ゆっくりとカリガネの方へ向き直るサザキを真っ直ぐに見つめ、カリガネはわずかに微笑んだ。

「私はあの時、決意したんだ。このどうしようもなく馬鹿な男に……どこまでも諦めの悪い、もっとも日向らしい君に……賭けてみようと」

カリガネの独白に、サザキはただ無言だった。しかししばらくしてゆっくり立ち上がると、天に向かって翼を大きく広げながらカリガネを見おろし、片頬に笑みを浮かべた。
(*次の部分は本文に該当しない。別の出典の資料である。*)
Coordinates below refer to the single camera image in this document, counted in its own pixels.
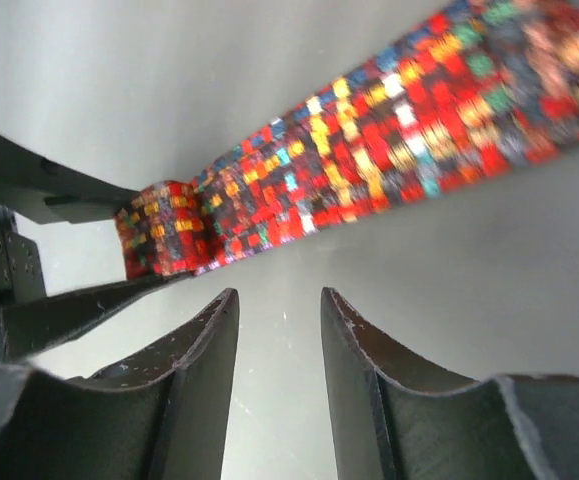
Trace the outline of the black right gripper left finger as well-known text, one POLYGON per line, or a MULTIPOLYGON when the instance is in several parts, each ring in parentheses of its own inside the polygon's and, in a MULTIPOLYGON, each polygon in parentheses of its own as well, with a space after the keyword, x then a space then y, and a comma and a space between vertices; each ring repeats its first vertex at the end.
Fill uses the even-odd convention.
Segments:
POLYGON ((0 365, 0 479, 217 479, 239 296, 88 378, 0 365))

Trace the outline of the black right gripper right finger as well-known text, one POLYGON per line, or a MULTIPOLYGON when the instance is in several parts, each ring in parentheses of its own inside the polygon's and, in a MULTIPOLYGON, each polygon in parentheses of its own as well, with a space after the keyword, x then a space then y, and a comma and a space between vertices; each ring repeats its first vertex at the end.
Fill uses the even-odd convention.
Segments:
POLYGON ((471 379, 328 287, 321 339, 340 478, 579 479, 579 376, 471 379))

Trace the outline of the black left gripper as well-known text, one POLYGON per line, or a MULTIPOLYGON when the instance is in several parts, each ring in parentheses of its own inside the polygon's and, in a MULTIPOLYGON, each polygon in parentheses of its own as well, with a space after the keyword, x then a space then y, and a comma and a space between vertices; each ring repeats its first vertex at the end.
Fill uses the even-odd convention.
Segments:
POLYGON ((0 364, 76 340, 140 298, 189 278, 146 276, 45 297, 37 245, 18 233, 11 210, 38 224, 89 223, 112 219, 136 195, 0 135, 0 305, 18 303, 0 306, 0 364))

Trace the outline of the red multicolour checked tie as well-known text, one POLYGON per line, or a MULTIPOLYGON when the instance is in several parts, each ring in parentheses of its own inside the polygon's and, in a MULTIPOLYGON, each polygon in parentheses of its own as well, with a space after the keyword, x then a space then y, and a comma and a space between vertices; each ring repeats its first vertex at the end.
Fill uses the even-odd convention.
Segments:
POLYGON ((579 146, 579 1, 454 1, 115 216, 125 272, 198 275, 579 146))
「どうしようもない馬鹿か……褒めるんなら、もっと言葉を選べっての」

「素直に褒めて欲しいのなら、二の姫にでも頼むんだな」

「はっ、それも姫さん頼みかよ」

「仕方あるまい。君のような馬鹿な男を御せるのは、彼女くらいしかいないだろう?」

「るせぇ。調子にのって馬鹿馬鹿って言うな」

苦笑いを浮かべて肩をすくめたサザキは、そのままばさりと羽根を打ち降ろした。そうしてふわりと中空に浮き上がると、黙って目で追うカリガネを見おろして腰に手を当てた。
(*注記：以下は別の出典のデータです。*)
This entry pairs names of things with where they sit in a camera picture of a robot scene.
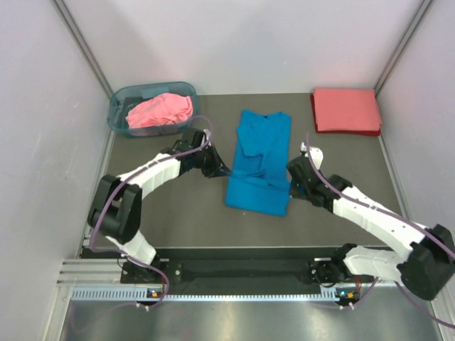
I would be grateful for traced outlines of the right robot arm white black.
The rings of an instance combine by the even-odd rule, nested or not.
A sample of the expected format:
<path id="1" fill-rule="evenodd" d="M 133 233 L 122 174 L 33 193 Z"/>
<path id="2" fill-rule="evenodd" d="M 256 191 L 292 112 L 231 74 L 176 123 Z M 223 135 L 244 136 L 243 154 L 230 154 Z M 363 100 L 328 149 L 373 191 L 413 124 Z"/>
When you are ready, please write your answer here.
<path id="1" fill-rule="evenodd" d="M 354 276 L 372 276 L 401 283 L 418 298 L 431 301 L 454 276 L 450 254 L 454 240 L 446 227 L 409 222 L 339 175 L 322 180 L 306 154 L 288 162 L 287 170 L 293 198 L 348 220 L 387 245 L 386 249 L 372 249 L 346 243 L 328 261 L 311 262 L 315 281 L 338 283 Z"/>

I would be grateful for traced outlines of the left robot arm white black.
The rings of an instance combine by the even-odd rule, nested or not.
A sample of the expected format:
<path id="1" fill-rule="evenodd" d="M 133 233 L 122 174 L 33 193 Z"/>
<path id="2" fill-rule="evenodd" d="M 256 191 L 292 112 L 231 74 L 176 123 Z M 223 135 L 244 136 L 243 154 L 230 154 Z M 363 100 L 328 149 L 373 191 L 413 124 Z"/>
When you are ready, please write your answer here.
<path id="1" fill-rule="evenodd" d="M 104 175 L 87 215 L 87 224 L 92 228 L 90 246 L 101 234 L 137 265 L 140 277 L 155 281 L 161 265 L 155 248 L 140 231 L 142 201 L 163 184 L 193 169 L 200 170 L 206 178 L 229 176 L 231 170 L 210 138 L 208 129 L 188 128 L 174 145 L 145 164 L 121 175 Z"/>

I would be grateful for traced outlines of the blue t shirt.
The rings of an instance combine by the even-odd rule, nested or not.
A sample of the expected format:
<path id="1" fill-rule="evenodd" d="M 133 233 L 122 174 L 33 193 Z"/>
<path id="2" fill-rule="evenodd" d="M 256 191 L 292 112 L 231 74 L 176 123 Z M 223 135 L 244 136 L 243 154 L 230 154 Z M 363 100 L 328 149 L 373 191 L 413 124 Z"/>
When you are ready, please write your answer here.
<path id="1" fill-rule="evenodd" d="M 290 201 L 287 180 L 291 117 L 243 110 L 225 204 L 284 217 Z"/>
「そんじゃま……親友の忠告にしたがって、褒めてもらいに行ってくるとしますか」

「……これからか? 到底会わせてもらえるとは思えんが……」

さすがのカリガネも驚いて目を見張ったが、サザキは得意げに右手の人差し指を立てて軽く振ってみせた。

「おいおい、カリガネ。忘れてもらっちゃ困るぜ。このサザキ様を誰だと思ってんだ?」

「……?」

「日向の大将にして偉大な海賊……狙ったお宝は必ず手に入れるのが、オレの流儀ってやつでね」

言ってきびすを返すと空高く舞い上がり、あっという間に小さくなってしまったサザキを見上げていたカリガネは、やがて呆れたようにため息をついてから、サザキが残していった酒袋をそっと拾い上げて夜空に背を向け歩き出した。